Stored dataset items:
-------------------------

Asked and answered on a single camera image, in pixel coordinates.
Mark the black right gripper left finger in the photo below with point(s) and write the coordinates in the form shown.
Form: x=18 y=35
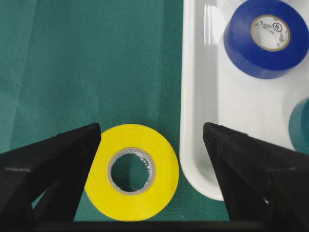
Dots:
x=44 y=181

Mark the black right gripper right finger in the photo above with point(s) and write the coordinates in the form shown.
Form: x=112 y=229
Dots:
x=260 y=181

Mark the teal tape roll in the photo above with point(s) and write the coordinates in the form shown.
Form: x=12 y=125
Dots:
x=299 y=126

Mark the yellow tape roll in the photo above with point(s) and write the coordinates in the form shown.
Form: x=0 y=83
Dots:
x=160 y=160

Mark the blue tape roll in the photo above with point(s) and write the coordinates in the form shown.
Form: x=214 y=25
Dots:
x=266 y=38

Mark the green table cloth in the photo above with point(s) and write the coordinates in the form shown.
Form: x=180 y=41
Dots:
x=65 y=64

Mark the white plastic tray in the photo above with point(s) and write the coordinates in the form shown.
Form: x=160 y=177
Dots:
x=214 y=90

-------------------------

Retype exactly the lines from the one containing "Mark the black right gripper right" through the last line of the records above, including both.

§ ANSWER SPACE:
Mark the black right gripper right finger in the photo above with point(s) and write the coordinates in the form shown.
Form: x=112 y=229
Dots:
x=260 y=181

Mark the teal tape roll in the photo above with point(s) and write the coordinates in the form shown.
Form: x=12 y=125
Dots:
x=299 y=126

Mark the yellow tape roll in the photo above with point(s) and write the coordinates in the form shown.
Form: x=0 y=83
Dots:
x=160 y=160

Mark the blue tape roll in the photo above with point(s) and write the coordinates in the form shown.
Form: x=214 y=25
Dots:
x=266 y=38

Mark the green table cloth in the photo above with point(s) and write the coordinates in the form shown.
Form: x=180 y=41
Dots:
x=65 y=64

Mark the white plastic tray in the photo above with point(s) and write the coordinates in the form shown.
Form: x=160 y=177
Dots:
x=214 y=90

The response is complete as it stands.